Mon, 25 Oct 1999

Older population and cheaper prices

By Gwynne Dyer

LONDON (JP): In the long run, prices always go up, right? Wrong.

1999 is not over yet, but it is shaping up to be the first year in over half a century when global prices actually fell. Not only that, but the cost of living may be stable or falling for the next century. That would force us to re-think all our basic assumptions about money -- and our past experience will be no guide at all. It would be misleading, in fact.

Buying a house, for example, will cease to be an investment that is almost guaranteed to appreciate. Some houses, in the right neighborhoods, will rise in value, but others may fall. With the number of people in the crucial 21 - 35 age group falling in all the mature industrial countries, who is going to buy all those houses 10 or 15 years from now? And what applies to houses also applies to the multi-billion dollar loans to industry: if you cannot count on inflation to wipe out the debt eventually, then a bad investment decision stays bad forever.

This is not the way things have worked within living memory -- except in one country: Japan, where the inflationary era ended with the bursting of the "bubble" 10 years ago. Since then prices have been stable or falling, economic growth has crashed, and unemployment has soared (to 4.2 percent officially, but really much closer to 10 percent if you count all the "window people" who show up for work, sit by the window all day, and still get paid).

Some embittered Japanese expect the same thing to happen to the rest of the world, referring cynically to the U.S. economy as "bubble.com". Lots of people elsewhere in the world fear exactly that outcome, but they are not necessarily right: deflation is not always the same as economic stagnation or decline. Indeed, throughout the 19th century falling prices were accompanied by strong economic growth in both the United States and Britain.

What nobody realizes, after a lifetime of inflation, is that stable or falling prices are really the norm. We only have price data for the United States since 1800, but in England there are reliable data going back to the mid-1200s. They show only three periods of inflation.

The first was between 1520 and 1620 (roughly from Henry VIII's first divorce to the death of Shakespeare), when gold and silver flooding in from the Spanish conquests in the New World caused a fivefold rise in prices all over Europe. The second was during the Napoleonic Wars of 1792-1815, which the British government mostly financed by creating new debt, doubling prices in two decades. And the third began in 1940.

This last wave of inflation, ignited by the World War II, had a far bigger impact than either of the others. Prices in the United States went up 15-fold in the following six decades. In Britain, they went up 40 times. We think that is normal -- but only because we have been living in a time-warp.

The real normality is price stability, or even falling prices. And why would we be returning to normal now? Nobody really knows, but the likeliest culprits (or benefactors) are aging populations and the global market.

The global market, with more low-wage producers crowding into the market with every passing years, disciplines those who try to charge higher prices locally.
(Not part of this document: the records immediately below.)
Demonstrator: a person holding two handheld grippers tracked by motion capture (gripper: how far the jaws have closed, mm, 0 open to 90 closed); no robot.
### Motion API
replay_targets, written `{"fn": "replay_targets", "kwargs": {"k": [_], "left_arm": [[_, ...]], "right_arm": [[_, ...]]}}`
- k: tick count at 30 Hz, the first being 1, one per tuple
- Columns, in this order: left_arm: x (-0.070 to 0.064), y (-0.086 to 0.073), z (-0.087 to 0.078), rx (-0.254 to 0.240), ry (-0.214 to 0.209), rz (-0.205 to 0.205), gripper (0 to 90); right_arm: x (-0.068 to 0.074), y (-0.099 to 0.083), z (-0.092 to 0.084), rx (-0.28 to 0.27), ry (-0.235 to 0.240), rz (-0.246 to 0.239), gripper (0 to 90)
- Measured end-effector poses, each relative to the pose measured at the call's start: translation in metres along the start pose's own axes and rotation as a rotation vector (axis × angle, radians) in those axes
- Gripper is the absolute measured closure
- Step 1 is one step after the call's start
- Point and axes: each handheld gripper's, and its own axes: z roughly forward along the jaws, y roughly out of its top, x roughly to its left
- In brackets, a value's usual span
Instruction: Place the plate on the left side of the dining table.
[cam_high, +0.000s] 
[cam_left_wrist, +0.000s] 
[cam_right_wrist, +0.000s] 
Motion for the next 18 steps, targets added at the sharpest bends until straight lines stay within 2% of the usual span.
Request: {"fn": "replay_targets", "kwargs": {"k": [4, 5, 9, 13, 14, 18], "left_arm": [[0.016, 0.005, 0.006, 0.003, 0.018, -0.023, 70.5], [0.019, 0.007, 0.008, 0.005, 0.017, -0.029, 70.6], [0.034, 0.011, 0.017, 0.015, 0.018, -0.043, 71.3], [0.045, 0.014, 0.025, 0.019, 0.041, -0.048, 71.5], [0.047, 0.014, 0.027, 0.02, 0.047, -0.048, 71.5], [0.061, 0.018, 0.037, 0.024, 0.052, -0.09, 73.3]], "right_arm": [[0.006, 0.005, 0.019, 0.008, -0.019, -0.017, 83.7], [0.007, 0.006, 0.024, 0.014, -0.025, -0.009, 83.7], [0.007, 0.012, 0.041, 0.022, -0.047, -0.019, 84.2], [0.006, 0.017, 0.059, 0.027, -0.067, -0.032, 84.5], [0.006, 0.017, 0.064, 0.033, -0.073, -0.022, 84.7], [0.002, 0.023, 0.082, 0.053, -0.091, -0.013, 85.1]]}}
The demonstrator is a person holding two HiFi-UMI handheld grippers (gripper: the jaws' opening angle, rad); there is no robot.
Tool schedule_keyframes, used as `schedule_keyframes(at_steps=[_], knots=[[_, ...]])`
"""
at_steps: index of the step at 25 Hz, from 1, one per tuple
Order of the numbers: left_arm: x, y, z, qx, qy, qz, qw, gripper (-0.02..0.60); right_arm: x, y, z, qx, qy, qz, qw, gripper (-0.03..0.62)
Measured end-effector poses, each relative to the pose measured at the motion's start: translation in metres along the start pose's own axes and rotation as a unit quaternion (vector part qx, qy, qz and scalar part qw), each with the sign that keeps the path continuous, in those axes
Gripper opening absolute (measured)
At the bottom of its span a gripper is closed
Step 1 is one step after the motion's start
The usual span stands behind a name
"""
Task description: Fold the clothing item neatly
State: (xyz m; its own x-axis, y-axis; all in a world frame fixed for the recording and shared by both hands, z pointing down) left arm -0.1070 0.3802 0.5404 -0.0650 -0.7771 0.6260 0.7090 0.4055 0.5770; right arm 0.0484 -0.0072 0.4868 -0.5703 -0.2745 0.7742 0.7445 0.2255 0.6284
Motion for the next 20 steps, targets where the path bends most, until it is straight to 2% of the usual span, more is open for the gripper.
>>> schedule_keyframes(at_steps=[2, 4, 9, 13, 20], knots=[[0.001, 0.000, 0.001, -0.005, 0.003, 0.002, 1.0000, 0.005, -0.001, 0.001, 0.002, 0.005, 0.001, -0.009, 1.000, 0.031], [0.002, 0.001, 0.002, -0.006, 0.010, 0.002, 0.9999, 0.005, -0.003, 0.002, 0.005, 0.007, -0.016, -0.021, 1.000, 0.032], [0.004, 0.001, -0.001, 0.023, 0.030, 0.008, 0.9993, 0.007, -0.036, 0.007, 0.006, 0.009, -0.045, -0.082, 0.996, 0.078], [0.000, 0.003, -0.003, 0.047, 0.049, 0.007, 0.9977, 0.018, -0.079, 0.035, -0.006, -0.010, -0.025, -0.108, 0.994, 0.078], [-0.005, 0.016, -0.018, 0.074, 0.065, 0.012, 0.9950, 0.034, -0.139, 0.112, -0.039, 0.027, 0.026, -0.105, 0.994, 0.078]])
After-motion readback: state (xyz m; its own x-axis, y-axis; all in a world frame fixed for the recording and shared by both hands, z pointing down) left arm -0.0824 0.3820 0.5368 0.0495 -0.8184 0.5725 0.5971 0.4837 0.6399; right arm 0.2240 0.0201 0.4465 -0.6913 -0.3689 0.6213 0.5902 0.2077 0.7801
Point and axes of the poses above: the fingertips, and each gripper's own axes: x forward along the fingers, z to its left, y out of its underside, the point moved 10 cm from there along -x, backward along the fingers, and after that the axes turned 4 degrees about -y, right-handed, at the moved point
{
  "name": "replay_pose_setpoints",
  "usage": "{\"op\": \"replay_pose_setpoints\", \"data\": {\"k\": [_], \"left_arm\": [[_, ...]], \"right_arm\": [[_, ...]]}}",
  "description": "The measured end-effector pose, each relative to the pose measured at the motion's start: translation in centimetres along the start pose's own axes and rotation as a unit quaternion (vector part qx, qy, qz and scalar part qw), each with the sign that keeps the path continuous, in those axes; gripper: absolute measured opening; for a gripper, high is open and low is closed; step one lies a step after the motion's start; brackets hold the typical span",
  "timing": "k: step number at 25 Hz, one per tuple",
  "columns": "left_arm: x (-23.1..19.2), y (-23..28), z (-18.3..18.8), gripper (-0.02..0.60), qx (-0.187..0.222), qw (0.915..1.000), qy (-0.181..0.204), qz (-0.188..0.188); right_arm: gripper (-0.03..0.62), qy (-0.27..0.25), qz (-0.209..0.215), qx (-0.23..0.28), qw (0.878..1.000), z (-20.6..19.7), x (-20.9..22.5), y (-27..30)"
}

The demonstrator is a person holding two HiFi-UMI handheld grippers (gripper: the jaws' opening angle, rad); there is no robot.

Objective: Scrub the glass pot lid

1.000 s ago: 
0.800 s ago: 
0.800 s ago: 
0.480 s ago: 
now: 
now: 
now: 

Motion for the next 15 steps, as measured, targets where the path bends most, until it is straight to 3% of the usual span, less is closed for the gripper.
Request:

It has not yet had a major impact on retail market (where price competition is already pretty effective), but it has transformed the wholesale market where most price rises usually start.

Even more important, perhaps, is the "aging" of the population in all the mature industrial countries. Older people tend to save more of their incomes, proportionately speaking, and they also tend to vote for governments that will preserve the value of their (more or less fixed) incomes by adopting anti-inflationary policies. It's not exactly surprising, therefore, that all the governments of the major English-speaking countries are running surpluses at the moment; they are responding to voter pressure.

These two changes in the environment are delivering us into a deflationary era which, on historical precedents, is likely to last for a long time. The trick, in this new environment, will be to avoid doing things that will cause our economies to go into a deep recession, particularly in the delicate transitional period.

That may be quite tricky, since nobody remembers what the rules of behavior in a deflationary economy are, but surely one rule must be: don't do what the Japanese did. That means, above all, not carrying hundreds of billions of dollars of bad bank debts for a decade. The end of inflation turns a lot of dodgy debt into outright bad debt, and banks have write it off as fast as possible: otherwise the whole system freezes up.

On the whole, everything should be all right for those economies that can persuade the consumers to keep on spending. But that means the consumers have to ignore the logical prospect that, in a deflationary economy, prices will be lower later.

Greed and impatience, it turns out, are even more important in a deflationary economy than an inflationary economy. If the consumers go on spending regardless, it will all be okay. Which is why the consumers in the English-speaking countries, famous for their propensity to spend up to and even beyond their incomes, may be the secret weapon of the Anglo-Saxon countries in the next decade, as we all learn to live with deflation.